> [Requirement]: Please reproduce exactly the lines from the start of the records through the one containing "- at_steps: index", and nothing more.

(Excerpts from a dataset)
---+---
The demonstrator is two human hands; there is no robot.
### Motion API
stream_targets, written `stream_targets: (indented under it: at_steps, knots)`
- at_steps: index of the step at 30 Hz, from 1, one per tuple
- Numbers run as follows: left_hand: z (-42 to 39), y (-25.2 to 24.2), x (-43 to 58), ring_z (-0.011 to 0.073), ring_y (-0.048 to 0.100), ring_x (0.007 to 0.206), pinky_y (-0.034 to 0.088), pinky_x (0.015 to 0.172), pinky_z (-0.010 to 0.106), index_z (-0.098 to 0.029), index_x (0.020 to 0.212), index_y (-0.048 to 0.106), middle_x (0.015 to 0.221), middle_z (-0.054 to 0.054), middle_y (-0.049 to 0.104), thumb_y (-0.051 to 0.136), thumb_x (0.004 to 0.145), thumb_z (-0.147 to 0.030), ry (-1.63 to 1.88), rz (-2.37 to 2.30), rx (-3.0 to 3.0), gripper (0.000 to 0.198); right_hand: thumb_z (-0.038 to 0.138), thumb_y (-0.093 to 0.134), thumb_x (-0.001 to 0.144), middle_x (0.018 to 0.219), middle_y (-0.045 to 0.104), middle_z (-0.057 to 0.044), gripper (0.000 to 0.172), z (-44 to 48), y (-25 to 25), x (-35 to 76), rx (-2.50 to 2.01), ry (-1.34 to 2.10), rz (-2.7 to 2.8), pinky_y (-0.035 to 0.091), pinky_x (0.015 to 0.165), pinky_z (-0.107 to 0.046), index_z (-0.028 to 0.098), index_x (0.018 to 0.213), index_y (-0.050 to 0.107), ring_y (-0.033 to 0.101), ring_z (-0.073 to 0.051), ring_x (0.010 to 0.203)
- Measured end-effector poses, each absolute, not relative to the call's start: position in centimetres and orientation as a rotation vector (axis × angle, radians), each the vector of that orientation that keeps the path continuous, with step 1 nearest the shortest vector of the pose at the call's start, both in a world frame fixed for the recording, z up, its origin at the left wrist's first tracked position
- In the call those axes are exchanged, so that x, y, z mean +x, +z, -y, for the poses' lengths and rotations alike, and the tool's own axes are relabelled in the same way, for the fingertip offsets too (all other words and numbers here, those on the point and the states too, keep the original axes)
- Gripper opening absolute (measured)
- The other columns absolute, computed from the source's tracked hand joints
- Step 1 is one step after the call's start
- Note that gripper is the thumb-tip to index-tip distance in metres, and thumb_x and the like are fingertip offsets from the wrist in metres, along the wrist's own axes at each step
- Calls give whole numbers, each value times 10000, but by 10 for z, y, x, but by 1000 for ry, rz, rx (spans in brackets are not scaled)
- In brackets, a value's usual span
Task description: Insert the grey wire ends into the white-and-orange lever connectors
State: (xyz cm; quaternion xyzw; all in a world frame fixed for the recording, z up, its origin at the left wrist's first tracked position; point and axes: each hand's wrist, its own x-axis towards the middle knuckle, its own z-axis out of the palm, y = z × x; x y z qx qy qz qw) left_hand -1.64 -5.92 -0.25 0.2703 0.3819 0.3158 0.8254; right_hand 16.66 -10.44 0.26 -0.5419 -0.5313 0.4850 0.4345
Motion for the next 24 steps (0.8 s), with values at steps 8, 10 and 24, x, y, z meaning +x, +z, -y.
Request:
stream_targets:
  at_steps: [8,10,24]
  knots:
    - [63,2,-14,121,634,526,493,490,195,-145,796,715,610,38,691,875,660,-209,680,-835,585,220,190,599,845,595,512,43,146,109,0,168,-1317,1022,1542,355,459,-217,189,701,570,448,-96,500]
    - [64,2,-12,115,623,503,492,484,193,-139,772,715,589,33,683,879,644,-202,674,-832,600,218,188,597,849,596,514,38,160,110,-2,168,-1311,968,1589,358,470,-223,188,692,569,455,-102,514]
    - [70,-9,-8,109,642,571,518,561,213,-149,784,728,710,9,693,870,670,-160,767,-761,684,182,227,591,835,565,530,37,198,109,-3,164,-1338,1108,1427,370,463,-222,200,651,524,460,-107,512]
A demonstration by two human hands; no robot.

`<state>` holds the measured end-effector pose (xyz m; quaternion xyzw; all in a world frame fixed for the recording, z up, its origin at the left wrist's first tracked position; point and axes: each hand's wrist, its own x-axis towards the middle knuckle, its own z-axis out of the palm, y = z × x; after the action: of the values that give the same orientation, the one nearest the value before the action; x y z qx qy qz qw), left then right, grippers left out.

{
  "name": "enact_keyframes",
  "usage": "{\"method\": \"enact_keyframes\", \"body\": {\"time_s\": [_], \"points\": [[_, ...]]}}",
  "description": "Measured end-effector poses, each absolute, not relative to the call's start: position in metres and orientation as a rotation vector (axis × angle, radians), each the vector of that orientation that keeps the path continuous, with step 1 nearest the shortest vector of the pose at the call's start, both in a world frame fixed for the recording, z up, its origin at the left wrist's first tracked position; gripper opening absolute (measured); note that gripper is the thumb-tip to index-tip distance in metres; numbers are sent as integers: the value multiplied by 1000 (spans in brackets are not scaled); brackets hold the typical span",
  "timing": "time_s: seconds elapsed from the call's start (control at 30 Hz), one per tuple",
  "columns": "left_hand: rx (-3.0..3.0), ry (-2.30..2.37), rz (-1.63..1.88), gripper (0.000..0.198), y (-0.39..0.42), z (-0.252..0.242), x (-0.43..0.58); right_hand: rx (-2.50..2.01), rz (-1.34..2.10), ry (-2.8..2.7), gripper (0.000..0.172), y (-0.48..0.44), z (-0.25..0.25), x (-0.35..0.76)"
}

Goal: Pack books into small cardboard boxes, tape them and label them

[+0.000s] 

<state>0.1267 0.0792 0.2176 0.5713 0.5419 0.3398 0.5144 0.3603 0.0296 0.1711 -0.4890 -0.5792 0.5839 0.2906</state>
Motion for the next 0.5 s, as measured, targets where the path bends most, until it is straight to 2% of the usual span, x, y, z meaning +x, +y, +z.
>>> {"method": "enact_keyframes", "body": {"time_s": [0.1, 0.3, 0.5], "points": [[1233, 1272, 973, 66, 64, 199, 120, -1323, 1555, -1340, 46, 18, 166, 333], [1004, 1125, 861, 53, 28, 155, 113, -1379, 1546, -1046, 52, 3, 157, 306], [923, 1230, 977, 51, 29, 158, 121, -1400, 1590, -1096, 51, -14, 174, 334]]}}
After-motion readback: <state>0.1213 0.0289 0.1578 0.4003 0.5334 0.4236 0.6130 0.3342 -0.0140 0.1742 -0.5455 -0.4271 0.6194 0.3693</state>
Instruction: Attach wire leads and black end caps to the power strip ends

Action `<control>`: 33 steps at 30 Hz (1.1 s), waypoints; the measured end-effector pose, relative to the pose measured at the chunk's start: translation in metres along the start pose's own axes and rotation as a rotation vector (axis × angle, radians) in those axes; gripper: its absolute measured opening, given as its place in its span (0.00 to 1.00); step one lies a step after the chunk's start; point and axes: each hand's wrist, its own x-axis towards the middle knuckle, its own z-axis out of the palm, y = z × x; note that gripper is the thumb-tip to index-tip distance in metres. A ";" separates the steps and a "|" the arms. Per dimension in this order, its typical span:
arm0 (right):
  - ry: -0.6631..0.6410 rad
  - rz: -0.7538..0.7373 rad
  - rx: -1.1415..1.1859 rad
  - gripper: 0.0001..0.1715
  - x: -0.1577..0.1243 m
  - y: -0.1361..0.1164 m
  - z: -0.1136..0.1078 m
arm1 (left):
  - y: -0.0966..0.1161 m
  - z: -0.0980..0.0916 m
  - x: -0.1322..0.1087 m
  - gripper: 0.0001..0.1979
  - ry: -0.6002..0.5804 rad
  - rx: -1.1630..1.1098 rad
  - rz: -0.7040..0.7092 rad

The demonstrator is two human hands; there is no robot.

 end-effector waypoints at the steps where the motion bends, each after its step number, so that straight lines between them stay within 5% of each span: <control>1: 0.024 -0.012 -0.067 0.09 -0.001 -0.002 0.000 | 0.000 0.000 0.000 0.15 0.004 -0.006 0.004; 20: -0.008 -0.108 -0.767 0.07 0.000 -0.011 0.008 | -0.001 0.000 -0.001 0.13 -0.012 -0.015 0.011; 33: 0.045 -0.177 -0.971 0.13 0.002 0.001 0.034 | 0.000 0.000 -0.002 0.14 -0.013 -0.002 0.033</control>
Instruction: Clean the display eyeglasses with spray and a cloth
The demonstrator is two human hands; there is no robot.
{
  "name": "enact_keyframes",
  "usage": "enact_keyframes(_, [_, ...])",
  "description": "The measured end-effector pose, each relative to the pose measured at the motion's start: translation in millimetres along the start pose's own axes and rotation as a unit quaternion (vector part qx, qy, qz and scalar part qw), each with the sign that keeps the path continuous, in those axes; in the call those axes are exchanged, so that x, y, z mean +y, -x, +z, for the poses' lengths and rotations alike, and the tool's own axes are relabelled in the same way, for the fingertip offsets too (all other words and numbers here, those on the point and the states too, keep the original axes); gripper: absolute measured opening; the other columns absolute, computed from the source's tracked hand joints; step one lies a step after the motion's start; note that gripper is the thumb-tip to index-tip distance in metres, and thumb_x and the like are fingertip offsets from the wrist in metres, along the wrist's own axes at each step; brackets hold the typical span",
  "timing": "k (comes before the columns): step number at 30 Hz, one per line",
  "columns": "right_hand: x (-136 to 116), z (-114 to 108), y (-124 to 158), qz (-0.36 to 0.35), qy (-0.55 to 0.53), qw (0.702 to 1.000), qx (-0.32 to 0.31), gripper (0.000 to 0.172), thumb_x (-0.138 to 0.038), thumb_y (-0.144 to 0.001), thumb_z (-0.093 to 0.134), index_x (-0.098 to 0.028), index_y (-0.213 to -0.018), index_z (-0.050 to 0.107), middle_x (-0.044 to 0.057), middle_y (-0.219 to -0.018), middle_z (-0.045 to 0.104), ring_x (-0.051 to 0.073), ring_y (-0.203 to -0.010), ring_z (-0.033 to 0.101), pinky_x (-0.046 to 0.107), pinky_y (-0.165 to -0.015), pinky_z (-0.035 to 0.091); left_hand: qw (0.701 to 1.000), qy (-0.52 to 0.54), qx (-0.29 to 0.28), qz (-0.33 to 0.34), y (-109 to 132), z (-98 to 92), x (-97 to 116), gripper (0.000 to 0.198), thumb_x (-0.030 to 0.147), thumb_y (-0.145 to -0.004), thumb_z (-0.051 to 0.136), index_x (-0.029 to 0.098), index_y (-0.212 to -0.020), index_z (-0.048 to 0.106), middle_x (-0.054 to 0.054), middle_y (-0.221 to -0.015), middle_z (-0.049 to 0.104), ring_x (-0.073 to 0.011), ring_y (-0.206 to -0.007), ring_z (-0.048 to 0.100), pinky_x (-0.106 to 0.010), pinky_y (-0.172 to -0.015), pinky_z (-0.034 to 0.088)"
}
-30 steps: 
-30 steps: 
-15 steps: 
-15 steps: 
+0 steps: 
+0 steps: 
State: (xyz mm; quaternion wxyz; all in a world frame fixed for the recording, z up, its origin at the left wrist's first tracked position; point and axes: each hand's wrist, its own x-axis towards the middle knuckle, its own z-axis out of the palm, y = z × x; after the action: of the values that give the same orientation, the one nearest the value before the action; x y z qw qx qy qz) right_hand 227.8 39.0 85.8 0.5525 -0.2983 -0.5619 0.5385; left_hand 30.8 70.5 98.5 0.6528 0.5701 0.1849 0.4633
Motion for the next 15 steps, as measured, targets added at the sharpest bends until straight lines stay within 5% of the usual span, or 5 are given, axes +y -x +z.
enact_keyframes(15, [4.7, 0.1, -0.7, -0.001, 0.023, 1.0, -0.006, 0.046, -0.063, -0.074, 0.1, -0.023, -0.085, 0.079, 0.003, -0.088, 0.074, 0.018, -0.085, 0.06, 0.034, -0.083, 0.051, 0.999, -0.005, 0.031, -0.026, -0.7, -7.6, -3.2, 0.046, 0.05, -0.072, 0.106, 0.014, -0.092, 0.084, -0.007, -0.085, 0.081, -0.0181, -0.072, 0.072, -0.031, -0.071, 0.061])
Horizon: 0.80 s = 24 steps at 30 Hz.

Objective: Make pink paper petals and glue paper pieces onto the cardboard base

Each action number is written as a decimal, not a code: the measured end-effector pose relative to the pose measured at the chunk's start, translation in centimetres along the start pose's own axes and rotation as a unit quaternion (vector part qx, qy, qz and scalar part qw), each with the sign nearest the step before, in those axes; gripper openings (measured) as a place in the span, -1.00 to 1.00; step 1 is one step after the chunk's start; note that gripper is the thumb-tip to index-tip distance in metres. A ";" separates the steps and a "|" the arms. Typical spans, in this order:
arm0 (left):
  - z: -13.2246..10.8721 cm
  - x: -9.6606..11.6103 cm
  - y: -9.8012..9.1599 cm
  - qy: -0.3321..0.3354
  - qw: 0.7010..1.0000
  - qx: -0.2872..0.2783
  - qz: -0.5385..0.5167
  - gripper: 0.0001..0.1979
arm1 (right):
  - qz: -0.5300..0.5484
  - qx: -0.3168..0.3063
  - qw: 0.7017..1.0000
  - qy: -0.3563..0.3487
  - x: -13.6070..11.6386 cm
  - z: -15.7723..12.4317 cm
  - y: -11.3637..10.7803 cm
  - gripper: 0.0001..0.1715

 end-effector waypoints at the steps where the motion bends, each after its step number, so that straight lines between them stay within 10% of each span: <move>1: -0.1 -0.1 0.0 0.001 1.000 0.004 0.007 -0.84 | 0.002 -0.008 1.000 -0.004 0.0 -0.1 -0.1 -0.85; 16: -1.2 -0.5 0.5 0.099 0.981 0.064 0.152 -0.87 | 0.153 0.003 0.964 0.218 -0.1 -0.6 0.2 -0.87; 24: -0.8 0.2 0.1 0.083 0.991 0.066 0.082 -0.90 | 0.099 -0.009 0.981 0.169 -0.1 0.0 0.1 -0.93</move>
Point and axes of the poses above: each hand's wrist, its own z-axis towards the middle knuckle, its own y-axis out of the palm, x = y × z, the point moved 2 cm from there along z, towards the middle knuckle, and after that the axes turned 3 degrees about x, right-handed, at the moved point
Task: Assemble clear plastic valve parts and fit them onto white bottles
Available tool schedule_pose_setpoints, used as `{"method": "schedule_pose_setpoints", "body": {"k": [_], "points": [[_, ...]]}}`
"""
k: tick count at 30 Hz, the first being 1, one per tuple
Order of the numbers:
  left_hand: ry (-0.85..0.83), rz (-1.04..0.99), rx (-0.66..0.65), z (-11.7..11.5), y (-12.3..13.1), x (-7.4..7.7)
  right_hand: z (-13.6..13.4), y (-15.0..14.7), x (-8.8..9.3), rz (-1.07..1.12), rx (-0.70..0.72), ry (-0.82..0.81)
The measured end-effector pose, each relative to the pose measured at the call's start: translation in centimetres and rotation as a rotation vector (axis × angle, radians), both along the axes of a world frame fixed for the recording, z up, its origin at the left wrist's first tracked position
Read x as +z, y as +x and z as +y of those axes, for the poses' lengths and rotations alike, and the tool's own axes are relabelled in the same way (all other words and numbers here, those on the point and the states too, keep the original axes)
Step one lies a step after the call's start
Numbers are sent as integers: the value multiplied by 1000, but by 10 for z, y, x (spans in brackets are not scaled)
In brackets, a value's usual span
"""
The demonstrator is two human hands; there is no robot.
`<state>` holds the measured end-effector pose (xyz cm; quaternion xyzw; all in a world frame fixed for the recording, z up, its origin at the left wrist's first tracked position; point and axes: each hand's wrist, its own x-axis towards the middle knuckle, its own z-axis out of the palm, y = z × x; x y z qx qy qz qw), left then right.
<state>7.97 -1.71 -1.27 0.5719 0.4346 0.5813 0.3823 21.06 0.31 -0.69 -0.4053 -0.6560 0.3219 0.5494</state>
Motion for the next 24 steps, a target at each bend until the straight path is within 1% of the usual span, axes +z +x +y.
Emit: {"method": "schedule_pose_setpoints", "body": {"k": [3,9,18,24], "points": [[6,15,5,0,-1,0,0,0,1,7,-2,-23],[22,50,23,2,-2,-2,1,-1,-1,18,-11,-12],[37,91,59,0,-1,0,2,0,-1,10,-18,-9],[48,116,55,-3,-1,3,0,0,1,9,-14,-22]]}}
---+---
> [The completed task]:
The demonstrator is two human hands; there is no robot.
### Motion API
stream_targets, written `stream_targets: (indented under it: at_steps, knots)`
- at_steps: index of the step at 30 Hz, from 1, one per tuple

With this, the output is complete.